__Exercise brief__. Every word in the data below belongs in your copy, exactly as given; the pictures do not.

+++ Source material +++

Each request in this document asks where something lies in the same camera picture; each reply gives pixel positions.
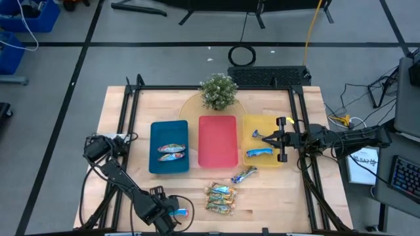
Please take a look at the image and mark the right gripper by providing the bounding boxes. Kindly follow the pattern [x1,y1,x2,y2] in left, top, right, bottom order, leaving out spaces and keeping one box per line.
[262,117,308,163]

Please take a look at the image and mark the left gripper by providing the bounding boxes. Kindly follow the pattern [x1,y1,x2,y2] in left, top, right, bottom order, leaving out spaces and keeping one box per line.
[139,186,181,236]

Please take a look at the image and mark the granola bar red blue wrapper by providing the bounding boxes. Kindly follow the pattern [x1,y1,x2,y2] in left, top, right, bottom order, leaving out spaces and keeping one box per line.
[157,143,186,154]
[169,208,190,218]
[157,151,186,163]

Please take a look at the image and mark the granola bar orange green wrapper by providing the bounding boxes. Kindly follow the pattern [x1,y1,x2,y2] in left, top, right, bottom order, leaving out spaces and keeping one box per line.
[204,191,236,205]
[205,201,234,216]
[207,182,238,196]

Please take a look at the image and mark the yellow plastic tray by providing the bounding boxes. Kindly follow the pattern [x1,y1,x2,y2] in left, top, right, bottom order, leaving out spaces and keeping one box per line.
[241,113,284,167]

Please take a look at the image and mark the red plastic tray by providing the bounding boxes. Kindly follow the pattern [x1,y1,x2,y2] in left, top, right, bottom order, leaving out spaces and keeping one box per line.
[198,115,240,168]

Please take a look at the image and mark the black perforated case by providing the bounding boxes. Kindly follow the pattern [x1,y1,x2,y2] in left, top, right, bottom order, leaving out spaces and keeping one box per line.
[226,65,312,87]

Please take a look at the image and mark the yellow power plug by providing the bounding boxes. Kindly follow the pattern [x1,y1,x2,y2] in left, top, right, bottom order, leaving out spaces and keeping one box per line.
[329,114,351,127]

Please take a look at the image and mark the small potted green plant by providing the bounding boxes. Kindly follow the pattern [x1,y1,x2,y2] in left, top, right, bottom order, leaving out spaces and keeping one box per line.
[199,73,240,111]

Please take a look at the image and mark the blue plastic tray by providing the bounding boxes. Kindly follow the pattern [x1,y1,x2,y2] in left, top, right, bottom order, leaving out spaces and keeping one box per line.
[148,119,190,174]

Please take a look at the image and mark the round tan placemat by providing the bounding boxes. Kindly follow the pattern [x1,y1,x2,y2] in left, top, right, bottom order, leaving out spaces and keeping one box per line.
[178,91,247,150]

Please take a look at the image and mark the white paper sign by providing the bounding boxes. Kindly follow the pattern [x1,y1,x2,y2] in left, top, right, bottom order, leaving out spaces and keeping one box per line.
[345,147,379,186]

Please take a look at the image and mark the black folding stand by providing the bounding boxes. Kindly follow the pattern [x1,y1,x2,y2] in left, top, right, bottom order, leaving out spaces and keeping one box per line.
[367,67,400,109]

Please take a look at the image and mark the grey desk with keyboard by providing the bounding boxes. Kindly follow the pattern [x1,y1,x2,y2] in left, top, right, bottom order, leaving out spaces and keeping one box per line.
[375,130,420,220]

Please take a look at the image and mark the backlit black keyboard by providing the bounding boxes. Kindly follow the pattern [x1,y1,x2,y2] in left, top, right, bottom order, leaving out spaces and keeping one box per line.
[388,155,420,205]

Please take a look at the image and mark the black partition screen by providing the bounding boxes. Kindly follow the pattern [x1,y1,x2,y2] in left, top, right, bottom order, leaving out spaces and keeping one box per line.
[154,0,335,30]

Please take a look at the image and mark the black floor bar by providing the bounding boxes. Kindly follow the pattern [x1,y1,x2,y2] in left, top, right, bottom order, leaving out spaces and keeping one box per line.
[110,2,168,18]

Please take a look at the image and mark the large blue storage bin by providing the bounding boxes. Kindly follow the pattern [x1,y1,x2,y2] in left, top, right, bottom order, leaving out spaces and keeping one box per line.
[0,0,61,33]

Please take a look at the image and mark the coiled black cable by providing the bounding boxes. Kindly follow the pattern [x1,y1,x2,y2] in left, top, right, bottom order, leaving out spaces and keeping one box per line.
[227,44,257,68]

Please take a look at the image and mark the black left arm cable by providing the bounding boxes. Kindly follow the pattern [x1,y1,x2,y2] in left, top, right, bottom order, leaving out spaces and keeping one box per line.
[78,165,96,227]

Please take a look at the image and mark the black metal table frame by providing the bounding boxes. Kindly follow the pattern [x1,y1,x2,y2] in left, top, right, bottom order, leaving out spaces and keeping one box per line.
[79,73,354,232]

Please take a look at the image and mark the yellow floor cable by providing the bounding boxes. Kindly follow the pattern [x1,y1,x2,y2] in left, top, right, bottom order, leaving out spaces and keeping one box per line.
[302,0,324,66]

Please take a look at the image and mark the white cable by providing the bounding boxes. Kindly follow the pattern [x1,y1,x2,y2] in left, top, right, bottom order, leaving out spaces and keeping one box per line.
[0,0,40,52]

+++

__Solution for this task__.
Each request in this document asks where something lies in the same camera picture; each reply gives pixel positions.
Please take a look at the image and mark the right gripper by providing the bounding boxes. Kindly follow the pattern [x1,y1,x2,y2] in left, top, right, bottom order, leaving out spaces and keeping one box per line.
[262,117,308,163]

Please take a look at the image and mark the left gripper by providing the bounding boxes. Kindly follow the pattern [x1,y1,x2,y2] in left, top, right, bottom order, leaving out spaces and keeping one box per line.
[139,186,181,236]

Please take a look at the image and mark the granola bar red blue wrapper by providing the bounding boxes. Kindly follow the pattern [x1,y1,x2,y2] in left, top, right, bottom order, leaving out spaces and keeping one box per line.
[157,143,186,154]
[169,208,190,218]
[157,151,186,163]

Please take a look at the image and mark the granola bar orange green wrapper by providing the bounding boxes. Kindly follow the pattern [x1,y1,x2,y2] in left, top, right, bottom order, leaving out spaces and keeping one box per line.
[204,191,236,205]
[205,201,234,216]
[207,182,238,196]

Please take a look at the image and mark the yellow plastic tray by providing the bounding boxes. Kindly follow the pattern [x1,y1,x2,y2] in left, top, right, bottom order, leaving out spaces and keeping one box per line.
[241,113,284,167]

Please take a look at the image and mark the red plastic tray by providing the bounding boxes. Kindly follow the pattern [x1,y1,x2,y2] in left, top, right, bottom order, leaving out spaces and keeping one box per line.
[198,115,240,168]

Please take a look at the image and mark the black perforated case by providing the bounding boxes. Kindly follow the pattern [x1,y1,x2,y2] in left, top, right, bottom order, leaving out spaces and keeping one box per line.
[226,65,312,87]

Please take a look at the image and mark the yellow power plug by providing the bounding boxes. Kindly follow the pattern [x1,y1,x2,y2] in left, top, right, bottom order, leaving out spaces and keeping one box per line.
[329,114,351,127]

Please take a look at the image and mark the small potted green plant by providing the bounding boxes. Kindly follow the pattern [x1,y1,x2,y2] in left, top, right, bottom order, leaving out spaces and keeping one box per line.
[199,73,240,111]

Please take a look at the image and mark the blue plastic tray by providing the bounding boxes. Kindly follow the pattern [x1,y1,x2,y2] in left, top, right, bottom order, leaving out spaces and keeping one box per line.
[148,119,190,174]

Please take a look at the image and mark the round tan placemat by providing the bounding boxes. Kindly follow the pattern [x1,y1,x2,y2] in left, top, right, bottom order, leaving out spaces and keeping one box per line.
[178,91,247,150]

Please take a look at the image and mark the white paper sign by providing the bounding boxes. Kindly follow the pattern [x1,y1,x2,y2] in left, top, right, bottom order, leaving out spaces and keeping one box per line.
[345,147,379,186]

Please take a look at the image and mark the black folding stand by providing the bounding boxes. Kindly follow the pattern [x1,y1,x2,y2] in left, top, right, bottom order, leaving out spaces and keeping one box per line.
[367,67,400,109]

Please take a look at the image and mark the grey desk with keyboard by providing the bounding boxes. Kindly follow the pattern [x1,y1,x2,y2] in left, top, right, bottom order, leaving out spaces and keeping one box per line.
[375,130,420,220]

Please take a look at the image and mark the backlit black keyboard by providing the bounding boxes. Kindly follow the pattern [x1,y1,x2,y2] in left, top, right, bottom order, leaving out spaces and keeping one box per line.
[388,155,420,205]

Please take a look at the image and mark the black partition screen by providing the bounding boxes. Kindly follow the pattern [x1,y1,x2,y2] in left, top, right, bottom order, leaving out spaces and keeping one box per line.
[154,0,335,30]

Please take a look at the image and mark the black floor bar by providing the bounding boxes. Kindly follow the pattern [x1,y1,x2,y2] in left, top, right, bottom order, leaving out spaces and keeping one box per line.
[110,2,168,18]

Please take a look at the image and mark the large blue storage bin by providing the bounding boxes. Kindly follow the pattern [x1,y1,x2,y2] in left, top, right, bottom order, leaving out spaces and keeping one box per line.
[0,0,61,33]

Please take a look at the image and mark the coiled black cable by providing the bounding boxes. Kindly follow the pattern [x1,y1,x2,y2] in left, top, right, bottom order, leaving out spaces and keeping one box per line.
[227,44,257,68]

Please take a look at the image and mark the black left arm cable by providing the bounding boxes. Kindly follow the pattern [x1,y1,x2,y2] in left, top, right, bottom order, leaving out spaces and keeping one box per line.
[78,165,96,227]

Please take a look at the image and mark the black metal table frame by providing the bounding boxes. Kindly follow the pattern [x1,y1,x2,y2] in left, top, right, bottom order, leaving out spaces and keeping one box per line.
[79,73,354,232]

Please take a look at the image and mark the yellow floor cable by providing the bounding boxes. Kindly follow the pattern [x1,y1,x2,y2] in left, top, right, bottom order, leaving out spaces and keeping one box per line.
[302,0,324,66]

Please take a look at the image and mark the white cable by providing the bounding boxes. Kindly follow the pattern [x1,y1,x2,y2] in left, top, right, bottom order, leaving out spaces and keeping one box per line.
[0,0,40,52]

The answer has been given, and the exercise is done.